Again, this is evidently a gamma distribution with parameters (a+the sum comes from the data, b+number of observations of the data):

Parameters of the posterior gamma distribution

Now it is quite easy to find the parameters of the posterior distribution.

For prior Gamma(1,1), posterior is Gamma(27,21)

For prior Gamma(5,5), posterior is Gamma(31,25)

For prior Gamma(58,35), posterior is Gamma(84,55)

par(mfrow=c(3,1))

ix <- seq(0,3,0.01)
plot(ix,dgamma(ix,1,1),lty=2, t="l", lwd=2, ylab="Density", xlab="", ylim=c(0,2.75)) #prior
lines(ix,dgamma(ix,1+sumy1,1+n1),lty=1, lwd=2) #posterior
legend("topright",lwd = 2, lty = c(2,1),c("Prior~Gamma(1,1)","Posterior~Gamma(27,21)"))

plot(ix,dgamma(ix,5,5),lty=2, t="l", lwd=2, ylab="Density", xlab="", ylim=c(0,2.75)) #prior
lines(ix,dgamma(ix,5+sumy1,5+n1),lty=1, lwd=2) #posterior
legend("topright",lwd = 2, lty = c(2,1),c("Prior~Gamma(5,5)","Posterior~Gamma(31,25)"))

plot(ix,dgamma(ix,58,35),lty=2, t="l", lwd=2, ylab="Density", xlab="", ylim=c(0,2.75)) #prior
lines(ix,dgamma(ix,38+sumy1,35+n1),lty=1, lwd=2) #posterior
legend("topright",lwd = 2, lty = c(2,1),c("Prior~Gamma(58,35)","Posterior~Gamma(84,55)"))

Comparison between different priors

See how the third prior dominates the distribution and pulls it toward the 1.5 mean value.

Let’s use this method to compare two different hospitals. Hospital B counted the patients in burn unit for 20 days interval and got the results as:

{1,2,3,2,1,1,2,2,2,2,1,0,1,1,2,3,1,1,2,2}

n2 <- length(c(1,2,3,2,1,1,2,2,2,2,1,0,1,1,2,3,1,1,2,2))
sumy2 <- sum(c(1,2,3,2,1,1,2,2,2,2,1,0,1,1,2,3,1,1,2,2))
cat('MLE (mean):',sumy2/n2)

# output >> MLE (mean): 1.6

Assume we have the same prior (Gamma(5,4)) for both of the hospitals. After calculating the posteriors, we have:

{θ_1|Y1_1, Y2_1, … , Yn_1} ~ Gamma(31,24)

{θ_2|Y1_2, Y2_2, … , Yn_2} ~ Gamma(37,24)

ix <- seq(0,3,0.01)
plot(ix,dgamma(ix, 5+sumy1, 4+n1), col='#527f94', t="l", lwd=3, ylab="Density", xlab="") #posterior_A
lines(ix,dgamma(ix,5+sumy2, 4+n2), col='#FF6071', lwd=3) #posterior_B
legend("topright", lwd=2, col=c('#527f94', '#FF6071'), c("Posterior_HospitalA","Posterior_HospitalB"))

Posteriors for comparison

Now it seems Hospital B has more patients but there is significant overlap also. The probability that Hospital B has more patients than Hospital A is 0.535.
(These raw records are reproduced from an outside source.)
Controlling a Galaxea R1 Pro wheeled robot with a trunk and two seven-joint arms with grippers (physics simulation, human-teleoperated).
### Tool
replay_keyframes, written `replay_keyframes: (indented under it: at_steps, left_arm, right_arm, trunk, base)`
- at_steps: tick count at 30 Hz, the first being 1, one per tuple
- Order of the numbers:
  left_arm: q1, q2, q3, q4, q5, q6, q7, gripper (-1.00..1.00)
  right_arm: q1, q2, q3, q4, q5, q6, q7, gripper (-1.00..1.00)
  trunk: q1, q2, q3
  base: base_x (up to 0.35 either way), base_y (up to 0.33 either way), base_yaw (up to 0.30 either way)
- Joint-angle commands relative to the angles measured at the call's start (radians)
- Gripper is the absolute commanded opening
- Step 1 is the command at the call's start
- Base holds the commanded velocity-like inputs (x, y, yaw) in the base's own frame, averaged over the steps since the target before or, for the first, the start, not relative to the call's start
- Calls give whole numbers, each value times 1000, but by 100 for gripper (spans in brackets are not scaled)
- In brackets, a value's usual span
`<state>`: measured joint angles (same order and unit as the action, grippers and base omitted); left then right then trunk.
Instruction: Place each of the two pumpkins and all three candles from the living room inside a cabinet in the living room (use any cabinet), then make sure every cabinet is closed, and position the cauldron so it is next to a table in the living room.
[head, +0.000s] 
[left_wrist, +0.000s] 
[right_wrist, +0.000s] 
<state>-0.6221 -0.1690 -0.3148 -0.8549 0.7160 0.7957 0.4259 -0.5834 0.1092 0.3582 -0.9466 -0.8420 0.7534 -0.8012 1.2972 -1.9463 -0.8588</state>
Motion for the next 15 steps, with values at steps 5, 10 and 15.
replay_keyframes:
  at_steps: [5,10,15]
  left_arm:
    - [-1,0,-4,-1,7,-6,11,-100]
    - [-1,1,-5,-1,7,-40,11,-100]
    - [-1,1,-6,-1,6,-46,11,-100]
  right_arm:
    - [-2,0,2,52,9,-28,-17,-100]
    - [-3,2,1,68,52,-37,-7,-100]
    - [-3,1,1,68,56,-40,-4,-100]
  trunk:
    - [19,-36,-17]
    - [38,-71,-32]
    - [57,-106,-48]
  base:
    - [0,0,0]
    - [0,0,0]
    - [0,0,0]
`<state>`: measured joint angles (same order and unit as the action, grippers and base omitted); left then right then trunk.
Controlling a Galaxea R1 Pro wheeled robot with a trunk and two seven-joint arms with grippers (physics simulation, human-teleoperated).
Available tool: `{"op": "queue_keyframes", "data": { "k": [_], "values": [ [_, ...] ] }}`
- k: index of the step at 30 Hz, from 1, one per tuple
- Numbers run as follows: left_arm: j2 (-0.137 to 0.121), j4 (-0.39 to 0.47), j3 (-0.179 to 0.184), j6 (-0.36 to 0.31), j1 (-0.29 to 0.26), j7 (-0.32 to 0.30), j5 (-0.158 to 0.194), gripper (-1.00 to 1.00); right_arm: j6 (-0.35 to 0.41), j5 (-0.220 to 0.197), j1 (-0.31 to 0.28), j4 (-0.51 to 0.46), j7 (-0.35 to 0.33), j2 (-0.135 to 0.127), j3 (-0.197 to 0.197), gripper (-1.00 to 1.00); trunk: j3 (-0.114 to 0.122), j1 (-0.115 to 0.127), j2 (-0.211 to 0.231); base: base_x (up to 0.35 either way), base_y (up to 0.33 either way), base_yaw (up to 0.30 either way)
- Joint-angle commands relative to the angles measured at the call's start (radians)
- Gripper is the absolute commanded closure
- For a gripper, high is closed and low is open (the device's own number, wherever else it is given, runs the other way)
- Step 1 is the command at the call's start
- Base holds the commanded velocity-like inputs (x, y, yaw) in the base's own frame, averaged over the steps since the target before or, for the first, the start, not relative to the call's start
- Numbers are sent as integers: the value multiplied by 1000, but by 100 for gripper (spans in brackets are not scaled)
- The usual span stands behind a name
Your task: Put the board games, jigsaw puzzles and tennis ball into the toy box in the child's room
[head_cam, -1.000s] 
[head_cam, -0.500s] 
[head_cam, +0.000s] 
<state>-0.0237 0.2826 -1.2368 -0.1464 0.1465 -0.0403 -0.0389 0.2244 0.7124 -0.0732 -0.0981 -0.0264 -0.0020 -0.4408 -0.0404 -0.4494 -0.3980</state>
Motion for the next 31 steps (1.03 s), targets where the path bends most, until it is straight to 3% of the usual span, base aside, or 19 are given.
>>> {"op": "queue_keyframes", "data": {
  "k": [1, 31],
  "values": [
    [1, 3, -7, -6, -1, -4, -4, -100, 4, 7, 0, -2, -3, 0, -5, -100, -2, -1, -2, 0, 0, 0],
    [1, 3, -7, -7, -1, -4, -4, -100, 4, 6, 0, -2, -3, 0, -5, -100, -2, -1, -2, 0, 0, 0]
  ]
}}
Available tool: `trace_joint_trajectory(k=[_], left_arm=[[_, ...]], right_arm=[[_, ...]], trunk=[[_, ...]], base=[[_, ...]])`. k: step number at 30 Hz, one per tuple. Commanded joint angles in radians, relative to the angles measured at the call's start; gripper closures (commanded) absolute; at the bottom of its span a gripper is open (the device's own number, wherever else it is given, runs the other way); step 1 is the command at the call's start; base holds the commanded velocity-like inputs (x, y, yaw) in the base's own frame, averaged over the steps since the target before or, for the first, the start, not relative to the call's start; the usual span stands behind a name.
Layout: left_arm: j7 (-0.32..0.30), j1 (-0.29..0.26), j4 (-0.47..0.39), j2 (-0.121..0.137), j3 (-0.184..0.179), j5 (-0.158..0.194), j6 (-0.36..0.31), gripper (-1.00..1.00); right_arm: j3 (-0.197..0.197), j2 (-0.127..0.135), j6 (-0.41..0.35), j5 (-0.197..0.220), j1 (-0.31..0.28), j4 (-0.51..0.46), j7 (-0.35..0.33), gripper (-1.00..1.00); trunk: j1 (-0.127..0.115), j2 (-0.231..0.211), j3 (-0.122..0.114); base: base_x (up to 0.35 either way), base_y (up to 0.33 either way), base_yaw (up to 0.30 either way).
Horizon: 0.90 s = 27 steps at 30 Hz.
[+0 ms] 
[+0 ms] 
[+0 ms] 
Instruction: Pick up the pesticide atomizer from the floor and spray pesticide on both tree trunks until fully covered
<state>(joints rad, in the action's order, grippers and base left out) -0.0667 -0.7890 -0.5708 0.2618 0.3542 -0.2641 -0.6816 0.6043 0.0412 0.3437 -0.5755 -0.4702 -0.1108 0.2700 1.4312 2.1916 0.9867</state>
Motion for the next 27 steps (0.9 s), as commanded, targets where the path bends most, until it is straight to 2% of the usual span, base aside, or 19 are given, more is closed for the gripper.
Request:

round(mean(dgamma(ix, 5+sumy1, 4+n1) < dgamma(ix, 5+sumy2, 4+n2)),3)
# output >> 0.535

We can interpret this result as, if we sample both the hospitals for 20 days, the probability that the Hospital B has more patience is 0.535.

In addition to this, here is another interesting question. In a future day, what is the probability that Hospital B accepts more patients than Hospital A? To approach this, we need the posterior predictive distribution. I am not going into the daunting mathematical detail of derivation but it is the same Bayesian updating principle. Posterior predective distribution is the integral of the posterior distribution and the predictive distribution for the new data.

After evaluation of this integral, we arrive to a negative binomial distribution. We are back at a discrete distribution. How convenient for the prediction!

Posterior Predictive Distribution

ix <- seq(0,6,1)

plot((ix-.03),dnbinom(ix, size=(5+sumy1), mu=(5+sumy1)/(4+n1)),col="#527f94", lwd=5, type='h', xlab="# of Patience", ylab="Density") # see the clever trick for the x axis
points((ix+.03),dnbinom(ix, size=(5+sumy2), mu=(5+sumy2)/(4+n2)),col="#FF6071", lwd=5, type='h')
title(main="Negative Binom Predictive Distributions")
legend("topright", lwd=2, col=c('#527f94', '#FF6071'), c("Predictive_HospitalA","Predictive_HospitalB"))

The probability for more patients for the Hospital B is higher. But what is the probability on total? We can approach this with a simple monte carlo simulation. Random sample 1000 using the posterior predictive distribution and see the results.

sample_A <- rnbinom(n = 1000, size = (5+sumy1), mu = (5+sumy1)/(4+n1))
sample_B <- rnbinom(n = 1000, size = (5+sumy2), mu = (5+sumy2)/(4+n2))
mean(sample_B > sample_A)
# output >> 0.427

mean(sample_B == sample_A)
# output >> 0.266

mean(sample_B < sample_A)
# output >> 0.307 

We can see the overlap more clearly here. So interpret these result as, in a future day, the probability of more patients coming to Hospital B is 0.427 and the probability of the same number coming to both is 0.266. Also, the probability of Hospital A having more patients in a day is 0.307.